**Task item**
For the data below, report only the number of lines containing the string "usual".

»»

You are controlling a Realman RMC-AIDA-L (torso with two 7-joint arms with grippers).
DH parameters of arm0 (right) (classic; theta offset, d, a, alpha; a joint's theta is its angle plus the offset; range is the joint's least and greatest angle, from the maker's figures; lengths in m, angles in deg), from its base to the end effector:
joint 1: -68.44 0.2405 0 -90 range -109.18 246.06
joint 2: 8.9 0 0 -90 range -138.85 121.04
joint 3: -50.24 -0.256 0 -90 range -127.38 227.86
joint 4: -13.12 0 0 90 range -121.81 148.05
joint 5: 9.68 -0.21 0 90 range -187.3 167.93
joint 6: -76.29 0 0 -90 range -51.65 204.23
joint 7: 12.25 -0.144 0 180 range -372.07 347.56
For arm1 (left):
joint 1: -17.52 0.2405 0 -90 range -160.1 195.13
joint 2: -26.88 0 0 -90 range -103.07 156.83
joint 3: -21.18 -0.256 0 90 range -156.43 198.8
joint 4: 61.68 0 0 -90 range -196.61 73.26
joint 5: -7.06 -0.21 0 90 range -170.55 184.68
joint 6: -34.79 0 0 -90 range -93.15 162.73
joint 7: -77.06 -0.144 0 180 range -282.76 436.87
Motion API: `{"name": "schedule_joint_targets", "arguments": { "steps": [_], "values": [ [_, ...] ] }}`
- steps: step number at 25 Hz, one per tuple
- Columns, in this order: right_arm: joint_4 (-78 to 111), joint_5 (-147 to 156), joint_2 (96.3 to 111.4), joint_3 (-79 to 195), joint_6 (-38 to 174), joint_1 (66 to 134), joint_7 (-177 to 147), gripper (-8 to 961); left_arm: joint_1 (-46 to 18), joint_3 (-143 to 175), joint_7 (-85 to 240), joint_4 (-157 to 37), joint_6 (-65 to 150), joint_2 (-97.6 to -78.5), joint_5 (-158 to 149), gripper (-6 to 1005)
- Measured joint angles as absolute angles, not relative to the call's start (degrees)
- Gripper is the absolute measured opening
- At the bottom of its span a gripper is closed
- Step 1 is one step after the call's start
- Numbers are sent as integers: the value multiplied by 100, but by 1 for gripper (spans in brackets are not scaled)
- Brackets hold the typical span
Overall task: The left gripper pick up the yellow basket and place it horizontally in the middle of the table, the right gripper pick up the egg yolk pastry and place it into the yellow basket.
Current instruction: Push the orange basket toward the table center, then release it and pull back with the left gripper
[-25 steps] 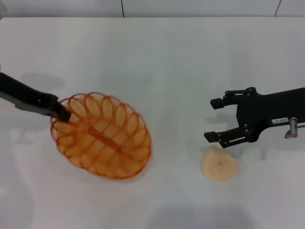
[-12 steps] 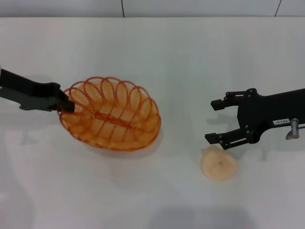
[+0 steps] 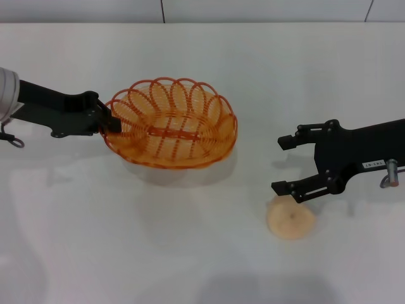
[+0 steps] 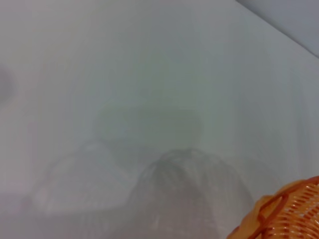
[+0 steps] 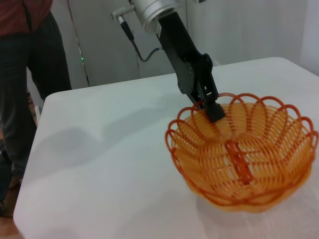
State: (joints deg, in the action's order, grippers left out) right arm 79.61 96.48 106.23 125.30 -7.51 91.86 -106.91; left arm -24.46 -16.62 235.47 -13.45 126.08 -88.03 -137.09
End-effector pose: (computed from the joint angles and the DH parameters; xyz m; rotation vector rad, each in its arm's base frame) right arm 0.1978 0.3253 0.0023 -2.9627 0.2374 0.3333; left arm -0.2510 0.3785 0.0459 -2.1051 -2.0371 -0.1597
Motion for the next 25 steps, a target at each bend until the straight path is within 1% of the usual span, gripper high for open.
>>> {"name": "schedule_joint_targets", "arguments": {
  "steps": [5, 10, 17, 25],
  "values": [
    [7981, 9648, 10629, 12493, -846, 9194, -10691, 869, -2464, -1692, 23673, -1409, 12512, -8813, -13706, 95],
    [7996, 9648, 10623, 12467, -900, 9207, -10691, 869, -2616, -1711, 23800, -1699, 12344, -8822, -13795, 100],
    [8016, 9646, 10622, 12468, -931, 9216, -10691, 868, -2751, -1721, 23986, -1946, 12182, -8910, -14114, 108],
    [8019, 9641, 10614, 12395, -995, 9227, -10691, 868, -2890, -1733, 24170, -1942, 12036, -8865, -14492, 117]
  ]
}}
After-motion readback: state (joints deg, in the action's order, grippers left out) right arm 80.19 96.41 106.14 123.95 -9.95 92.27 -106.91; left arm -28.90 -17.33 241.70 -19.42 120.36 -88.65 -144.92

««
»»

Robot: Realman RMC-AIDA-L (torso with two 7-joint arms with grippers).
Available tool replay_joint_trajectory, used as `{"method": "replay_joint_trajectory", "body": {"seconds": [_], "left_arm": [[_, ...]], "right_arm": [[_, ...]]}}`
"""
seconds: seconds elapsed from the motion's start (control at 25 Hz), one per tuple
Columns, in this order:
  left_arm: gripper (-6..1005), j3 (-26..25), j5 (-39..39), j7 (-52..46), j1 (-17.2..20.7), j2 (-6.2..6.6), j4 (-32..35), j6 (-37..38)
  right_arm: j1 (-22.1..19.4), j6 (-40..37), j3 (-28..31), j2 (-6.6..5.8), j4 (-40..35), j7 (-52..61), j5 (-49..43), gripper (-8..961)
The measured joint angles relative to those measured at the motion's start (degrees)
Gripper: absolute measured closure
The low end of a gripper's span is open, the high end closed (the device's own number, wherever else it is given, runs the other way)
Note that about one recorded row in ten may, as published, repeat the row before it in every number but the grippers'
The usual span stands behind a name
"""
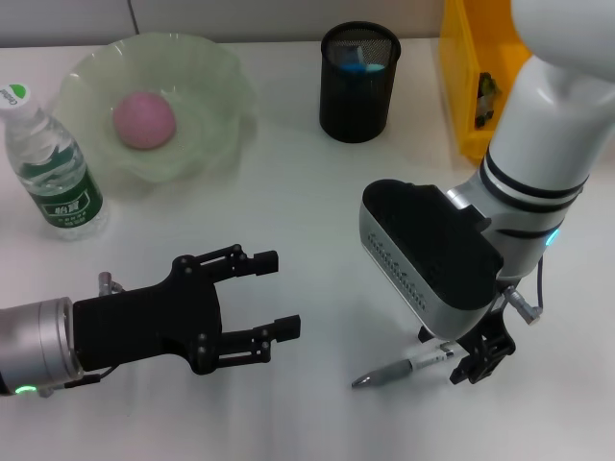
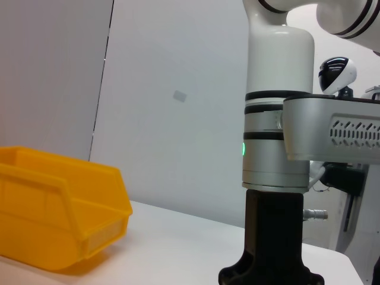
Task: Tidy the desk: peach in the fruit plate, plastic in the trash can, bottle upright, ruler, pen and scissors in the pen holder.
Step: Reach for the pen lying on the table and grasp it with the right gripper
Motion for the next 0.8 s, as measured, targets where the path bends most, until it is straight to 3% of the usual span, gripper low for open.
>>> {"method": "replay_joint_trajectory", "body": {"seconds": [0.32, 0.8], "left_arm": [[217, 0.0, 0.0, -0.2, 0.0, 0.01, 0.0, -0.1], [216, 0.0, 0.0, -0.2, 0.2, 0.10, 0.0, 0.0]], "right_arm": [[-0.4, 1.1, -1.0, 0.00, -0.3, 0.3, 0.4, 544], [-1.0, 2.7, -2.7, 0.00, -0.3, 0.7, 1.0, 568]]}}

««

**Answer for this exercise**
3